Nas redes sociais, o remédio é vendido como uma espécie de pré-treino milagroso. Além disso, muitos jovens tem usado a famosa "azulzinha" durante relações sexuais.
Só que uma nova pesquisa da Universidade de Taiwan descobriu uma possível associação entre o uso de tadalafila e um maior risco de glaucoma.
Cientistas chineses se basearam nos dados de mais de 73 mil homens com 40 anos ou mais que tanto usavam ou não usavam tadalafila, sendo que cada grupo contou com exatamente 36.927 participantes.
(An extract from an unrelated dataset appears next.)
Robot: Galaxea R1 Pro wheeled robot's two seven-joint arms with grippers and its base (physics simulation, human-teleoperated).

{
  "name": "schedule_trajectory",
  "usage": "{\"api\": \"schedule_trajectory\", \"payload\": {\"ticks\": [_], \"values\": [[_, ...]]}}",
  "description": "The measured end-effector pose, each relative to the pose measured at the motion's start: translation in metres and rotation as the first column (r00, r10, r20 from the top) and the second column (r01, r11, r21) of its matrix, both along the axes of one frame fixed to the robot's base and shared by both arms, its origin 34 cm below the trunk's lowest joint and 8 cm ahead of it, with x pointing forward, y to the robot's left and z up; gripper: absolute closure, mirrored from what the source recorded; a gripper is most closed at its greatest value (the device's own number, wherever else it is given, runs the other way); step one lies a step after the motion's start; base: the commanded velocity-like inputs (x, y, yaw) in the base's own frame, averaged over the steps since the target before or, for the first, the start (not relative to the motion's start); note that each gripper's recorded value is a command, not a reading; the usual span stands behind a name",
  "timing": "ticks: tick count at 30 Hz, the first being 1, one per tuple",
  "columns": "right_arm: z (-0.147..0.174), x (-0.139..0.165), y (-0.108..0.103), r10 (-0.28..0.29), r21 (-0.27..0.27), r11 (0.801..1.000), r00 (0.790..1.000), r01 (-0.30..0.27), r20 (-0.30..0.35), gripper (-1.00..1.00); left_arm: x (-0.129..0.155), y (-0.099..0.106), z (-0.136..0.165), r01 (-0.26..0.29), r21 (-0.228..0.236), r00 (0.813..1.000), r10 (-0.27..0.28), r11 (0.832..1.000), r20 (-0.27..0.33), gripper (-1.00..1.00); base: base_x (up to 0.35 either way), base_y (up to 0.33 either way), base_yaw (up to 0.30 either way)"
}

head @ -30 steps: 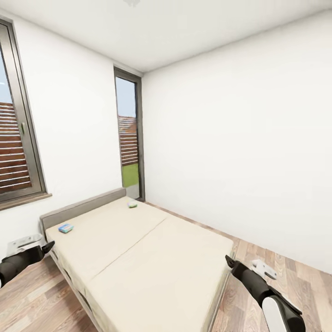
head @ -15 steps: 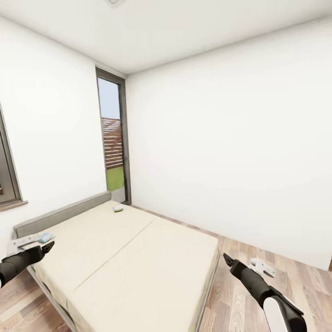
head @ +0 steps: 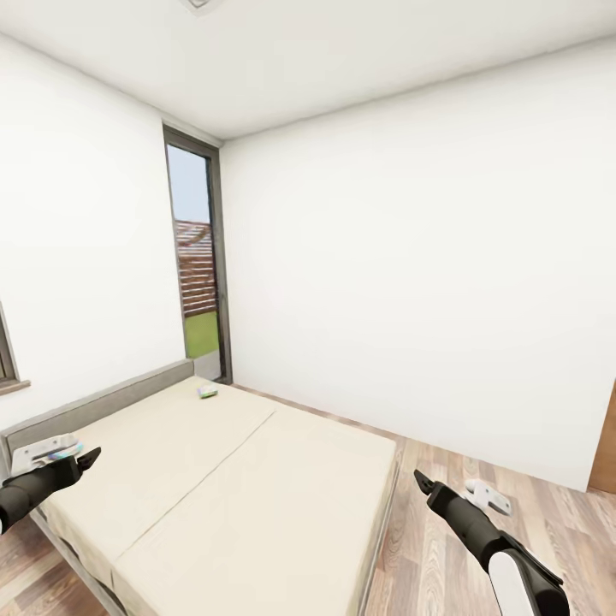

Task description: Put all the toys in the child's room - the three board games (two on the bed and one on the table), the two jigsaw puzzles on the table, and the tennis ball on the table - inside the toy box on the table in the child's room.

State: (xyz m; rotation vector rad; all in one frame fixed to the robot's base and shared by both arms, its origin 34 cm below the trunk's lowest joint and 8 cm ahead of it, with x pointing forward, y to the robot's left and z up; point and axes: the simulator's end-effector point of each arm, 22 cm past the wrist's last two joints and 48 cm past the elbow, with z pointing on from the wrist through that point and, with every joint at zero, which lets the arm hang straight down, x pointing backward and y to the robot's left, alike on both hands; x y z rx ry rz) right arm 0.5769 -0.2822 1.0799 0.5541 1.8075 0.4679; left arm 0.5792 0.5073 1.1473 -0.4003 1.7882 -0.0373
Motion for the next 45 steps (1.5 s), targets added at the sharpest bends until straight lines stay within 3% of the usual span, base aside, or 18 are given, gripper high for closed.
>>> {"api": "schedule_trajectory", "payload": {"ticks": [45], "values": [[-0.024, 0.004, 0.0, 0.0, 0.0, 1.0, 0.999, 0.0, -0.052, -1.0, 0.007, 0.0, -0.024, 0.0, 0.0, 0.999, 0.0, 1.0, -0.052, -1.0, 0.045, 0.005, -0.127]]}}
O que eles descobriram foi que quem fazia uso prolongado de tadalafila tiveram consideravelmente mais risco de desenvolver um glaucoma em um período de cinco anos. "A avaliação e o acompanhamento oftalmológicos podem ser considerados, particularmente em pacientes com fatores de risco para glaucoma", escreveram os autores em seu artigo.
Os usuários do medicamento tiveram até 22% a mais de chance de desenvolver a doença, além de terem um maior disco de desenvolver hipertensão ocular, que é uma pressão ocular elevada não prejudicial que pode ser um fator de risco para o glaucoma.